WHAT IS EXPECTED =
Look for the string "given" in the listing below, then copy every line that has it.

*** WORKING DATA Section Begins ***

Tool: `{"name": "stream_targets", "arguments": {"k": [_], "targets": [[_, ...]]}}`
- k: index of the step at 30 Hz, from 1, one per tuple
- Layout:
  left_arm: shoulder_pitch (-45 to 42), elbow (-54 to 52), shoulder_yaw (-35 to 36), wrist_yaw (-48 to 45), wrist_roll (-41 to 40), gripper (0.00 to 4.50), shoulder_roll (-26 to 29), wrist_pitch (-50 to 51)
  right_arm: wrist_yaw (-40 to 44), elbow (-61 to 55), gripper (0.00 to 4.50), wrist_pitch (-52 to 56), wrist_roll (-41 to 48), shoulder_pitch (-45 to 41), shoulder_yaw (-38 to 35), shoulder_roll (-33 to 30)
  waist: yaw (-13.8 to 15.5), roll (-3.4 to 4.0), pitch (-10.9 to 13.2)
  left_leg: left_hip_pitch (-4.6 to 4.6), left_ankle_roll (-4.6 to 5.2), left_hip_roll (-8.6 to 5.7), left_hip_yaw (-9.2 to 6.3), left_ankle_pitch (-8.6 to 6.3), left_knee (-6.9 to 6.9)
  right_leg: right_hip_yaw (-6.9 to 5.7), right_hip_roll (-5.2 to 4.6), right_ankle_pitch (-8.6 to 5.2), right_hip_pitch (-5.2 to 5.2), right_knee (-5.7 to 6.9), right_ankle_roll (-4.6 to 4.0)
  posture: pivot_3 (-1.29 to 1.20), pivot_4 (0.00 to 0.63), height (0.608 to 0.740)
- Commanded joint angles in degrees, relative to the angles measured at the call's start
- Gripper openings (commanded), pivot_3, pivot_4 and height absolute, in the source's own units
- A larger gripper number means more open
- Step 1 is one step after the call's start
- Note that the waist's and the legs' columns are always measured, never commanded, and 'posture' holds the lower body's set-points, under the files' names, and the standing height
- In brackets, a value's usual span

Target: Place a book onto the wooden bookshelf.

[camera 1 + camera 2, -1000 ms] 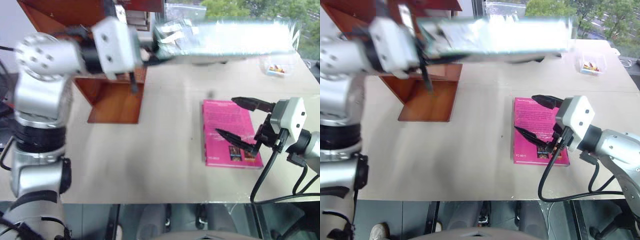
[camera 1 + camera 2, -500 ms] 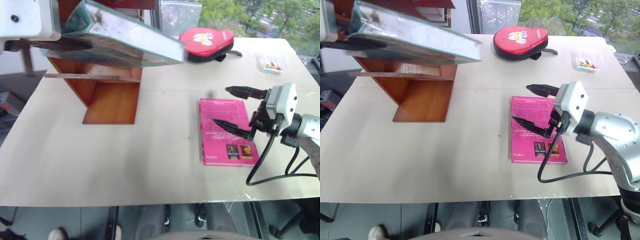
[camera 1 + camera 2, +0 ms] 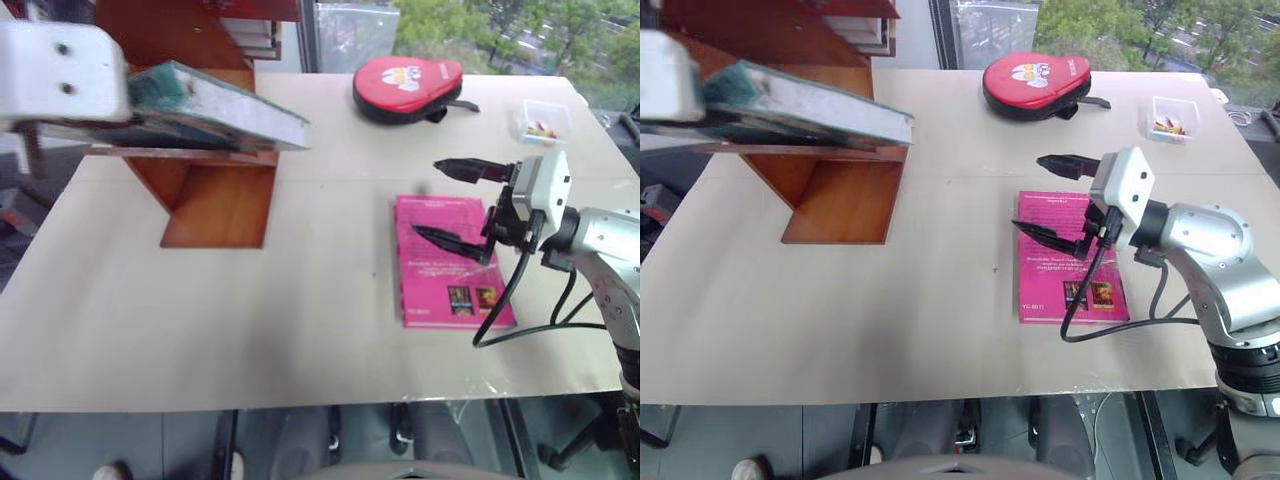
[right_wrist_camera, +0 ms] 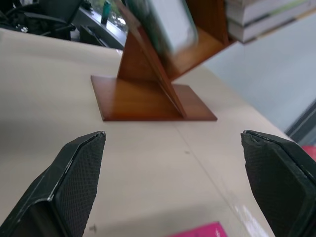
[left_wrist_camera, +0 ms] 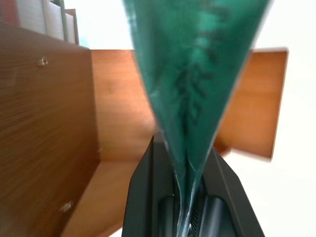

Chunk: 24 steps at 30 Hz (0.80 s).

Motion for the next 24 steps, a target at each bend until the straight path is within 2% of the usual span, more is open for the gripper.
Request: {"name": "stream_targets", "arguments": {"k": [1, 5, 6, 12, 16, 20, 22, 24], "targets": [[1.21, -1.15, 2.66, 1.30, -0.96, 2.05, -0.02, 4.65, -0.31, -3.09, 4.50, 0.84, 0.87, -0.89, -1.12, -0.43, 0.01, 0.00, 0.00, -0.01, 0.00, 0.00, 0.04, 0.00, 0.00, 0.05, 0.00, 0.00, -0.04, 0.01, 0.00, 0.00, 0.150, 0.740], [0.36, -2.24, 4.48, 4.04, -3.07, 4.12, -3.19, 6.08, -0.81, -4.31, 4.50, 2.74, 1.99, -1.46, -1.74, -0.56, 0.17, -0.03, 0.02, -0.22, 0.00, 0.00, 0.15, 0.00, 0.00, 0.15, 0.02, 0.01, -0.30, 0.07, -0.03, 0.00, 0.150, 0.740], [0.58, -2.94, 5.09, 3.84, -3.89, 4.46, -3.45, 6.03, -0.58, -4.45, 4.50, 2.86, 2.19, -1.14, -2.21, -0.82, 0.17, -0.04, 0.02, -0.28, 0.01, 0.00, 0.15, 0.00, 0.00, 0.15, 0.02, 0.03, -0.35, 0.08, -0.05, 0.00, 0.150, 0.740], [5.10, -3.70, 13.37, 4.90, -9.16, 4.46, -4.01, 12.15, -0.04, -5.24, 4.50, 4.99, 3.70, -0.48, -4.26, -2.86, 0.08, -0.04, 0.02, -0.30, 0.01, -0.01, 0.28, -0.01, -0.01, 0.23, 0.01, 0.10, -0.43, 0.08, -0.17, 0.00, 0.150, 0.740], [0.54, -8.42, 17.81, 7.32, -21.85, 4.46, -9.71, 24.37, 1.06, -4.54, 4.50, 5.15, 4.64, 0.50, -6.78, -4.50, 0.26, -0.12, 0.01, -0.26, 0.01, 0.04, 0.29, -0.01, 0.02, 0.25, 0.02, 0.01, -0.44, 0.18, -0.02, 0.00, 0.150, 0.740], [-2.28, -10.25, 27.18, 10.08, -45.27, 4.46, -18.70, 40.86, -1.94, -6.70, 4.50, 7.99, 4.16, 1.64, -6.89, -5.24, 0.14, -0.14, 0.00, -0.26, 0.02, -0.05, 0.24, -0.01, 0.22, 0.28, -0.12, 0.04, -0.42, 0.37, -0.06, 0.00, 0.150, 0.740], [-0.51, -13.00, 28.69, 16.01, -53.18, 4.46, -25.06, 44.48, -3.21, -7.59, 4.50, 9.66, 4.87, 3.46, -8.37, -5.46, 0.07, -0.14, 0.00, -0.20, 0.02, -0.05, 0.23, -0.01, 0.28, 0.32, -0.16, 0.13, -0.42, 0.52, -0.23, 0.00, 0.150, 0.740], [1.69, -16.31, 27.63, 23.36, -57.16, 4.46, -31.62, 44.97, -3.85, -8.22, 4.50, 10.74, 5.29, 5.98, -10.12, -5.89, 0.20, -0.06, -0.04, -0.11, 0.01, -0.04, 0.20, 0.00, 0.37, 0.35, -0.19, 0.14, -0.34, 0.61, -0.25, 0.00, 0.150, 0.740]]}}
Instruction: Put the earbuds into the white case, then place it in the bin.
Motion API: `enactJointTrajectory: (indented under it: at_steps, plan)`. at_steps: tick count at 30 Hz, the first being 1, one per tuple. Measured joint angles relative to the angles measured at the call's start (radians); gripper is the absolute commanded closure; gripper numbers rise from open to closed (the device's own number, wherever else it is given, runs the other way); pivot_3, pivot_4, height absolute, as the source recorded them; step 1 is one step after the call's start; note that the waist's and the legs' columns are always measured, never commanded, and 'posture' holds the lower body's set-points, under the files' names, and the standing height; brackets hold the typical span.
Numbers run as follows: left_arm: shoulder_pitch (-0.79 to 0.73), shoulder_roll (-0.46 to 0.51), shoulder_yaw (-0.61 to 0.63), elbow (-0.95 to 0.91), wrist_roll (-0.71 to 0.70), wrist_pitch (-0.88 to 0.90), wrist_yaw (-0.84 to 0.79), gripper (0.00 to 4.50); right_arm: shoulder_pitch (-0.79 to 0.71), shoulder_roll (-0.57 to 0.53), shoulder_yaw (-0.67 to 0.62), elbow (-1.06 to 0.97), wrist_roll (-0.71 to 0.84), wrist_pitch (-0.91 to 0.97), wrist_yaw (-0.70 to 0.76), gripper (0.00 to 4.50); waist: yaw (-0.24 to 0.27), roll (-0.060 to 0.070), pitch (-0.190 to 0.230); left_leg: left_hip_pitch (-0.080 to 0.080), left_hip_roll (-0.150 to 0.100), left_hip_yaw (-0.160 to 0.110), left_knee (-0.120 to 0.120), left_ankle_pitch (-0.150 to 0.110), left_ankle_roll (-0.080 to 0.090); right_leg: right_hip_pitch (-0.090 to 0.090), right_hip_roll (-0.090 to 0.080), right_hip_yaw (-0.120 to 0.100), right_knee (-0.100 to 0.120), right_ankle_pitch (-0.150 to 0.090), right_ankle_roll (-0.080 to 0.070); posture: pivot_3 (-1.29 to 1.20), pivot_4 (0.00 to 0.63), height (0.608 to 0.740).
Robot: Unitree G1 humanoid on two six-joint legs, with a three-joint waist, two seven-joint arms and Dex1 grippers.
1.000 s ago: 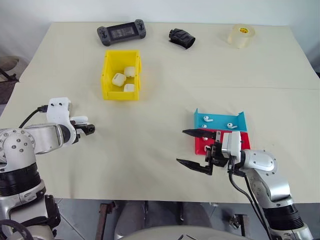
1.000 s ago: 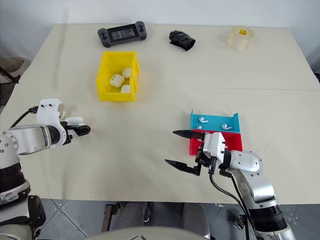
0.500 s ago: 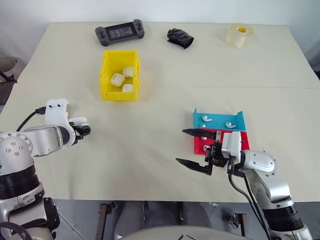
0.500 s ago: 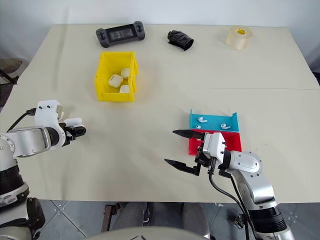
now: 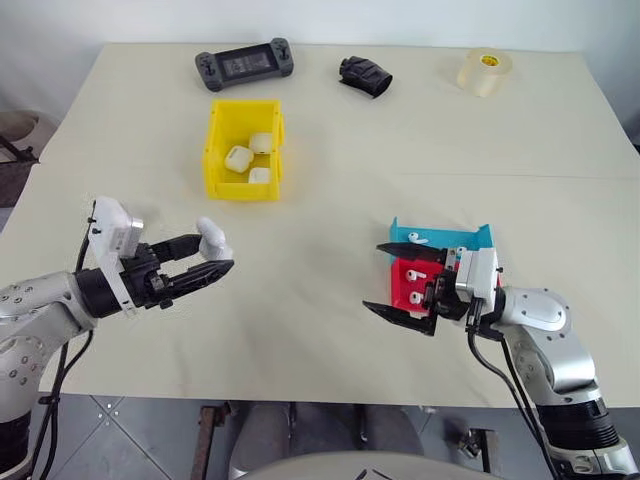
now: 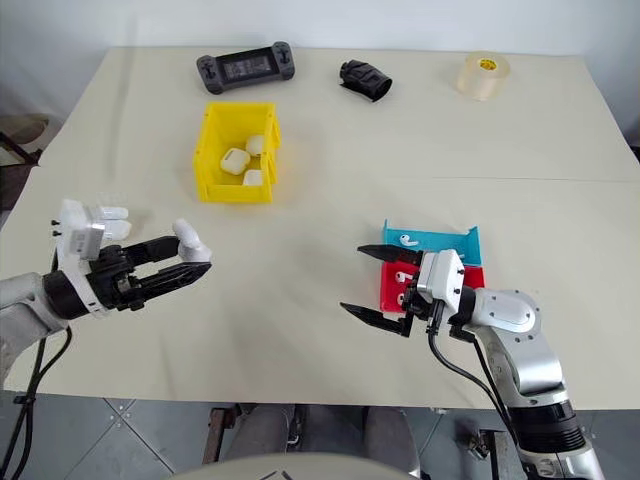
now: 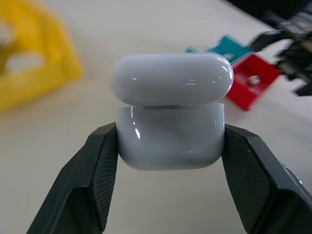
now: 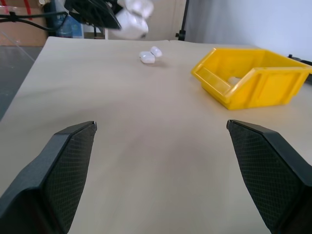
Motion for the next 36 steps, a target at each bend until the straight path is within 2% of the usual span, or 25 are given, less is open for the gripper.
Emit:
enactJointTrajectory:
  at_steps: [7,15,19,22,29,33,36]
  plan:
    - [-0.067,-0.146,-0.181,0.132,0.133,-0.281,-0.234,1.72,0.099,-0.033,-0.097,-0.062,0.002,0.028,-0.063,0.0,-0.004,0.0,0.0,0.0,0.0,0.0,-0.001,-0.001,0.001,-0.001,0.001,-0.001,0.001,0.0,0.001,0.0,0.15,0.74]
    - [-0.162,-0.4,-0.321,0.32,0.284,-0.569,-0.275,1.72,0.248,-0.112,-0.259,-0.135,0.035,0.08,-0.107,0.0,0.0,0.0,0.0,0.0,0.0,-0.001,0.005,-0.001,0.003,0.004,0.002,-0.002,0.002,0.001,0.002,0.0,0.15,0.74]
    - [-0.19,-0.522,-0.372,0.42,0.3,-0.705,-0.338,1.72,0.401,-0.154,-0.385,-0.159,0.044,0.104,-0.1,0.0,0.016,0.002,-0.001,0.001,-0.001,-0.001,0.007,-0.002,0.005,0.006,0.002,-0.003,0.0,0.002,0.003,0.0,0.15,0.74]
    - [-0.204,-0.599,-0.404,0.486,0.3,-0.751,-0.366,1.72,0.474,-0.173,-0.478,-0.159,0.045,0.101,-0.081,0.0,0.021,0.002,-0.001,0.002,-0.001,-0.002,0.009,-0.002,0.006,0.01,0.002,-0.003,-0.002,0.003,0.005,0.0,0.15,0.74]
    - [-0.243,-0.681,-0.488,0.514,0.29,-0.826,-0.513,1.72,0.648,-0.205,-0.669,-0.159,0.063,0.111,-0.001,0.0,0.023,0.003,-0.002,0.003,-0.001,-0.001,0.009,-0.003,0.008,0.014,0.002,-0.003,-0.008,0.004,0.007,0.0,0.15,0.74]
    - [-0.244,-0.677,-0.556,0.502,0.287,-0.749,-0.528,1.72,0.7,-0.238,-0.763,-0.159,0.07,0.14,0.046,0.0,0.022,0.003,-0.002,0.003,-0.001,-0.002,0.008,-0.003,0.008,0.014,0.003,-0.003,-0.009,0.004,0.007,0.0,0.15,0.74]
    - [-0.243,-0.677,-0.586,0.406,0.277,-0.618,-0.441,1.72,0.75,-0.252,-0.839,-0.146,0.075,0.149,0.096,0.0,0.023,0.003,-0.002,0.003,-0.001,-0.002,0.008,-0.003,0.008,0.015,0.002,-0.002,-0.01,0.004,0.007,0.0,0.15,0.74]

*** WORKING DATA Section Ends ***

ANSWER FOR THIS EXERCISE =
Motion API: `enactJointTrajectory: (indented under it: at_steps, plan)`. at_steps: tick count at 30 Hz, the first being 1, one per tuple. Measured joint angles relative to the angles measured at the call's start (radians); gripper is the absolute commanded closure; gripper numbers rise from open to closed (the device's own number, wherever else it is given, runs the other way); pivot_3, pivot_4, height absolute, as the source recorded them; step 1 is one step after the call's start; note that the waist's and the legs' columns are always measured, never commanded, and 'posture' holds the lower body's set-points, under the files' names, and the standing height; brackets hold the typical span.
Motion for the next 36 steps, a target at each bend until the straight path is within 2% of the usual span, or 25 are given, less is open for the gripper.

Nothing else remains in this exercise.